V.

 

Of course the murder of Kitty Genovese under her blood-stained stairway in Queens is not the same, legally or strategically, as the ethnic cleansing of Muslims from the blood-soaked villages of Bosnia. If it were, then armed intervention (a strategic act) to protect the Muslims would be like police work (a law-governed act): that is, there would be no debate as to whether the benefit of enforcing the rules justifies the cost of their enforcement. Some international lawyers and diplomats behave as though there is a world order of nation-states that is analogous to the civil order of a society, and they argue that the international community must respond in the way that a domestic government responds to criminal behavior. This makes armed intervention into a kind of police work. If anyone still believed in this vision of world order in 1992, I don't see how that person could maintain such a view after Yugoslavia. One might say that the lifespan of the “New World Order” can be dated from its beginning in Kuwait City to its demise in Srebrenica.

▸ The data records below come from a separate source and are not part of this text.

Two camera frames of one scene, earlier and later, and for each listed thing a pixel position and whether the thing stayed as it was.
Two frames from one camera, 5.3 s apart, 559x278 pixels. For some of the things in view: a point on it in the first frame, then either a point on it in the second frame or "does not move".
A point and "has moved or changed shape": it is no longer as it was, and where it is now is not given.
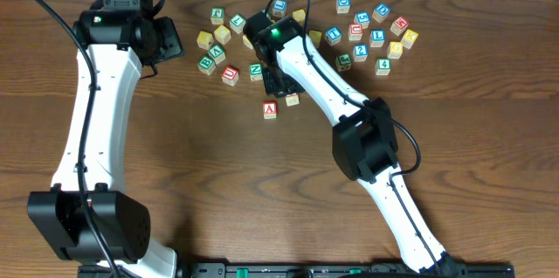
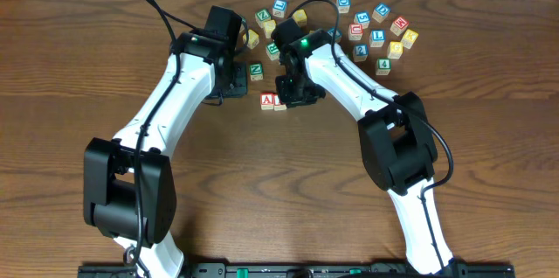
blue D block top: (343, 3) does not move
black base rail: (305, 270) does not move
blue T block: (333, 35) does not move
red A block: (270, 109) has moved or changed shape
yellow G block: (395, 50) does not move
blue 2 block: (360, 52) does not move
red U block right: (355, 31) does not move
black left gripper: (173, 45) -> (240, 87)
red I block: (292, 99) has moved or changed shape
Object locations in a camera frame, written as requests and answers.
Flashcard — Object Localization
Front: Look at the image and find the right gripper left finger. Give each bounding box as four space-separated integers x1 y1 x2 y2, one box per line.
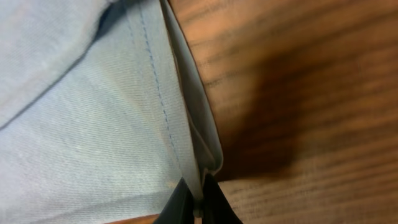
153 178 194 224

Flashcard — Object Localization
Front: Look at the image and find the light blue printed t-shirt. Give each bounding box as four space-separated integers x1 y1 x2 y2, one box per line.
1 0 223 223

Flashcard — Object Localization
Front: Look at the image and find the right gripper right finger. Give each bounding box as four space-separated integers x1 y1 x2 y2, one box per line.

It would be more accurate to say that the society of nation-states that was forged in the Long War acted swiftly and with assuredness in Kuwait, where it offered a classic nation-state answer to a classic state problem of aggression to acquire resources; and that this sure-footedness vanished when that same society was faced with a more puzzling conundrum arising from its own identity: when does a “nation” get a state? What made this failure so significant—for it is hardly the first time this question has arisen—is that it occurred in the context of the emergence of the new market-states.